# Continuing on with Phony's theme



## sparty (Mar 17, 2015)

I stayed at Gleneden over the weekend.  Was all psyched because Foreigner was playing two nights in Lincoln City, nice weekend to take in Foreigner and stay at Worldmark Gleneden...

All the foreigner ads showed Mick Jones in the pictures and nothing said he wouldn't play.  I knew Lou Gramm of course was replaced by Kelly Hansen and Mick would be only strumming chords at most.  But Mick doesn't show up at all! Wife had a great time, we had great seats,  and everyone around me didn't seem to know or care Mick wasn't there. In fact there were 0 founding members of the band, so this is NOT Foreigner to me, just a tribute cover  band...

Also - since I was mostly interested in seeing Foreigner I got a 1 bedroom least desirable unit.  When I checked in the checkin person asked if I knew what unit this was, I said "of course".

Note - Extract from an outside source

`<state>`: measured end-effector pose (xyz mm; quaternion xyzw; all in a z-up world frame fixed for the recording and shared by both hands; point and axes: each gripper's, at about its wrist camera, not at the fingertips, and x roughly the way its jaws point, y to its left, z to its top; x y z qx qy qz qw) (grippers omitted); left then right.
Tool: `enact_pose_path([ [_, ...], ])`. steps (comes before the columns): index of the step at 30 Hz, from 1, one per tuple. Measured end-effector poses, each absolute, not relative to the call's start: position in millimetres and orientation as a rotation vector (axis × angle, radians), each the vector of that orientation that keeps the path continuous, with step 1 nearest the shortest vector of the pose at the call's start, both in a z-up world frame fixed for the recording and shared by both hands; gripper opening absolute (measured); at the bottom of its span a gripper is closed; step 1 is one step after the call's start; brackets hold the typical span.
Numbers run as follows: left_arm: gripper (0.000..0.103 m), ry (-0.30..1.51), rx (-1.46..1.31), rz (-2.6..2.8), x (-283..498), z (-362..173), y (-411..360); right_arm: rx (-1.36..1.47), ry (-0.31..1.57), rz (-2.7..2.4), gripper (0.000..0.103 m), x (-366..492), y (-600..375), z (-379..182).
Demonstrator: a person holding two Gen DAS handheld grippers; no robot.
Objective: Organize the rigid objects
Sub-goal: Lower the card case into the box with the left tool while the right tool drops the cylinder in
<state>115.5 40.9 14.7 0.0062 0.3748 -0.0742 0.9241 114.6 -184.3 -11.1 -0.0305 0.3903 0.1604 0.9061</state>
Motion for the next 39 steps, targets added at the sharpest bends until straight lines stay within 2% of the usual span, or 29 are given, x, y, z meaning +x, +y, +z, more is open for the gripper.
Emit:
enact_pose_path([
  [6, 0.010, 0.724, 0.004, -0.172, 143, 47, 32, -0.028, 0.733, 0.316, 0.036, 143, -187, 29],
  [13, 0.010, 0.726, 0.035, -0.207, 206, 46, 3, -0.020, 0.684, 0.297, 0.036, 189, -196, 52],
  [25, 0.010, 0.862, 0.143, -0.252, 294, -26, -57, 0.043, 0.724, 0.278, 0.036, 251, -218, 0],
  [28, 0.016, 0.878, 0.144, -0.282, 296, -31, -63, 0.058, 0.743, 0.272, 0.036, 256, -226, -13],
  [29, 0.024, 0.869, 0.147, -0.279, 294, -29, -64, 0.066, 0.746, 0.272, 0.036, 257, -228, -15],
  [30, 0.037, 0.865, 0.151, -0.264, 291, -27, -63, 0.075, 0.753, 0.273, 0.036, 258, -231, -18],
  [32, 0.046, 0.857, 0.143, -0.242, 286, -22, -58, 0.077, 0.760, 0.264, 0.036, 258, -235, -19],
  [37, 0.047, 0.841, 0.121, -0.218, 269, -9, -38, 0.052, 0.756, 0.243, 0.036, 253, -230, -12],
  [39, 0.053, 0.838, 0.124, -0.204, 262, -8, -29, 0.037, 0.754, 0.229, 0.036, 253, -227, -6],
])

I read somewhere on-line, tug or wmowners that the 1 bedroom least desirable was actually great, great view.. This is NOT the case, Worldmark lists the rooms accurately, there was NO view, it was a semi-basement unit.  Didn't matter to me though - my purpose was to see a concert and not really  looking for a condo with a view.

So my advice - ALWAYS trust the disclaimer Worldmark gives on units or you may be disappointed.


----------